Ich hielt ihr meine Tasse hin. Sie schaute mich an, dann die Tasse. Polternd stellte sie die Kanne einfach auf den Tresen und ging zum Kühlschrank. Verwirrt schaute Dad uns an.

„Ist alles in Ordnung?", fragte er.

„Keine Ahnung. Lil?", provozierte ich sie.

Ich wollte keinen Streit mit ihr, aber wenn sie sich kindisch verhielt, konnte sie gerne die Quittung dafür haben.

Lilly erstarrte in ihrer Bewegung, atmete kurz durch und schaute uns dann mit einem falschen Lächeln an.

„Natürlich. Leo, kann ich kurz mit dir reden?"

Ich nahm einen Schluck Kaffee und drückte meinem Dad die Tasse in die Hand. Der schaute uns verwundert nach, als wir raus in den Garten gingen. Kaum das sie die Terrassentür hinter sich geschlossen hatte, fragte ich:

„Was ist denn los?"

„Was los ist? Sag mal spinnst du? Was dachtest du denn was ich sage? Das du mich geküsst hast und wir uns später trotzdem ein Bett geteilt haben? Das wir heute morgen ...", sie brach ab und fuhr sich durch die Haare.

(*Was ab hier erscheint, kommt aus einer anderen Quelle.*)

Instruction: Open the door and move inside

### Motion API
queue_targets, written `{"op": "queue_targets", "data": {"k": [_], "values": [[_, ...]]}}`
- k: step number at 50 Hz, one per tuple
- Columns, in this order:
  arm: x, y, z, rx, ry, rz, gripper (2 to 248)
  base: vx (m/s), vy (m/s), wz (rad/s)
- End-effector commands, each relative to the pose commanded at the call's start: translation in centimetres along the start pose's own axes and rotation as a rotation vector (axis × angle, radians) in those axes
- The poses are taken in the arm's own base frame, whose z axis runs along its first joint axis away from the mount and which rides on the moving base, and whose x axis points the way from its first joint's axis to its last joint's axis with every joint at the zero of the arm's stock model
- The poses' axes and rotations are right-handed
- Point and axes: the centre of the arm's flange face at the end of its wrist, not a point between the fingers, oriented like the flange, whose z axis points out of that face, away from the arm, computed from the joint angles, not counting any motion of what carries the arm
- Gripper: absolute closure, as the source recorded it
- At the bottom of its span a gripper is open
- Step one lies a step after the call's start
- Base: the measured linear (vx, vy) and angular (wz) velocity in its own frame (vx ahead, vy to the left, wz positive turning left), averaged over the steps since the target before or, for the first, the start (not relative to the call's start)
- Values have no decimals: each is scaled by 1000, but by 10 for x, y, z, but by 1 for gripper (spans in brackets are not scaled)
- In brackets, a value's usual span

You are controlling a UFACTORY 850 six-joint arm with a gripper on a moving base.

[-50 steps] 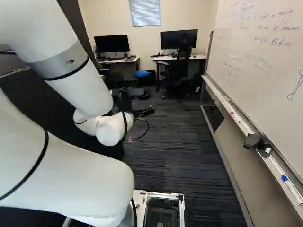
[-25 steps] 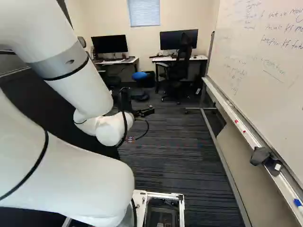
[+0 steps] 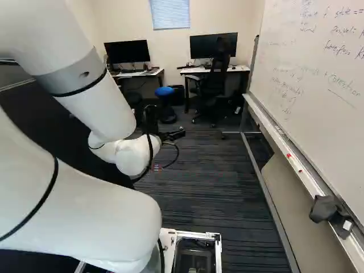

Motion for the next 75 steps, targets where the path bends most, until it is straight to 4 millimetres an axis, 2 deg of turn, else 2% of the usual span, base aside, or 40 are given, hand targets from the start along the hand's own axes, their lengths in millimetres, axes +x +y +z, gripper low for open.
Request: {"op": "queue_targets", "data": {"k": [75], "values": [[0, 0, 0, 0, 0, 0, 3, 199, -21, -13]]}}
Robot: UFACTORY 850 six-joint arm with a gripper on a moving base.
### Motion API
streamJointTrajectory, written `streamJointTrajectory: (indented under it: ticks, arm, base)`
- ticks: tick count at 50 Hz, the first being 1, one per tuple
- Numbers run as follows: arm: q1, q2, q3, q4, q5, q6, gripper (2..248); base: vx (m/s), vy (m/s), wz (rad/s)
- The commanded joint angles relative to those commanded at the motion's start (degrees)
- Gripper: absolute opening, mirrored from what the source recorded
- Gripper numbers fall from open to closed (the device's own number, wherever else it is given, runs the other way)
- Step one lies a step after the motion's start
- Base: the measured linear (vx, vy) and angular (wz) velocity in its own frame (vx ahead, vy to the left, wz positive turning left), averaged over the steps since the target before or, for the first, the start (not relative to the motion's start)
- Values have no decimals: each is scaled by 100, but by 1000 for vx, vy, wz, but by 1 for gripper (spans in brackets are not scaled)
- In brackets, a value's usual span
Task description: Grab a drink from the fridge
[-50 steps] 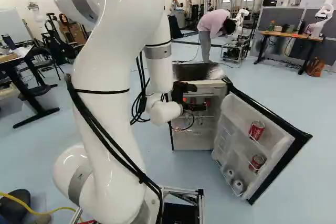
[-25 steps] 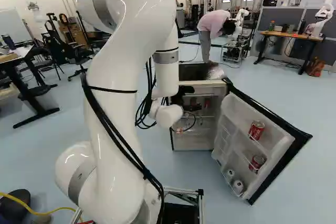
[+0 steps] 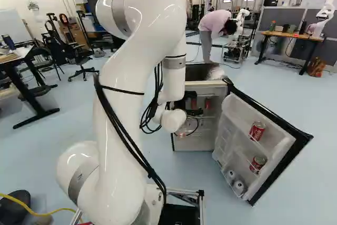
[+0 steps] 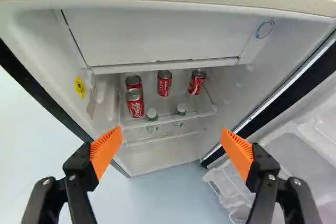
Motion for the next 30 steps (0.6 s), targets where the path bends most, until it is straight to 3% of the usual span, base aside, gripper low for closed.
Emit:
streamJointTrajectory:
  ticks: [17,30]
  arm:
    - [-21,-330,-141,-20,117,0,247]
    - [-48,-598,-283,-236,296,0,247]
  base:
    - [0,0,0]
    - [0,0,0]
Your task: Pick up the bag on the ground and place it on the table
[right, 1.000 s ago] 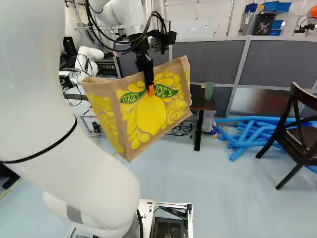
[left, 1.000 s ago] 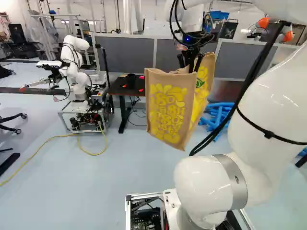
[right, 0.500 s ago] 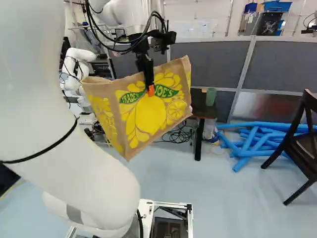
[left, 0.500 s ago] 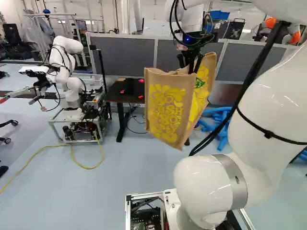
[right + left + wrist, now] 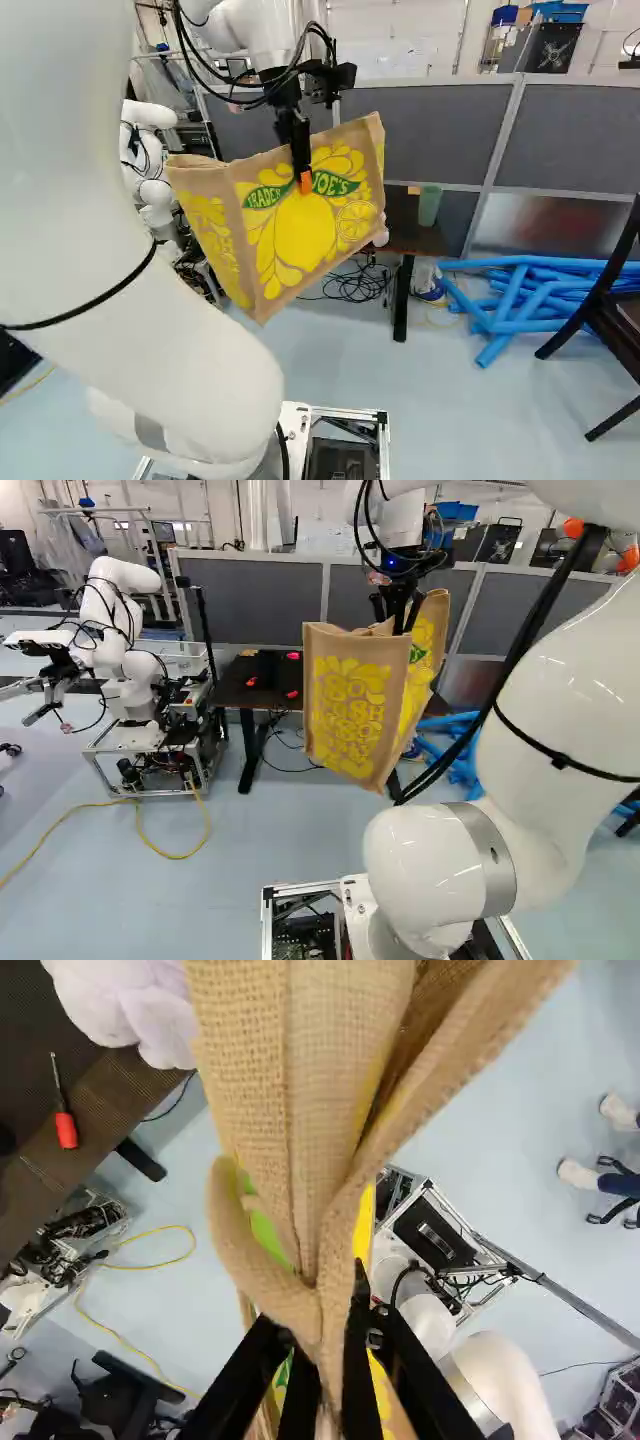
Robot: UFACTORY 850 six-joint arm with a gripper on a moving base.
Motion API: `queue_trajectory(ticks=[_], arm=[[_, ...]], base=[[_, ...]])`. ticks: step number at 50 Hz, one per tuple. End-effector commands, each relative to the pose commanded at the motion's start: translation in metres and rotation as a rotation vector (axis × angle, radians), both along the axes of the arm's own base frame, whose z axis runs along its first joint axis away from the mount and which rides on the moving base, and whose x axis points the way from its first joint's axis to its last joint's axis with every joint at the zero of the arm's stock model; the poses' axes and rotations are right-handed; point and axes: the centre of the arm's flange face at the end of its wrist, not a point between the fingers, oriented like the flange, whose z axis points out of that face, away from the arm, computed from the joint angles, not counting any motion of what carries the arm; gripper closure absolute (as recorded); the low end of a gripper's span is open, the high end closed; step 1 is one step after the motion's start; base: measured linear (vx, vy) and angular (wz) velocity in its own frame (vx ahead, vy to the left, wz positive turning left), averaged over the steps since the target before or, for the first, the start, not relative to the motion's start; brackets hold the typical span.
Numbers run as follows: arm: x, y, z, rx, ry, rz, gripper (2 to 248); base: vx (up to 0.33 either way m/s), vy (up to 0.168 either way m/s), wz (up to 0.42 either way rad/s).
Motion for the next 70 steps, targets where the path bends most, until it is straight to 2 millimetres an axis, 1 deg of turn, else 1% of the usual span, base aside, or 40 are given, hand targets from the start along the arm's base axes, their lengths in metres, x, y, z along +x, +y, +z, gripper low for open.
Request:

Einen Moment lang starrte ich sie an, bevor ich laut ausatmete, sie am Arm packte und in eine Umarmung zog. Sie versuchte kurz mich wegzuschieben, gab jedoch schnell auf und erwiderte es.

„Natürlich nicht. Ich weiß auch nicht, was mit mir los ist", murmelte ich.

„Da haben wir was gemeinsam", nuschelte sie an meiner Schulter.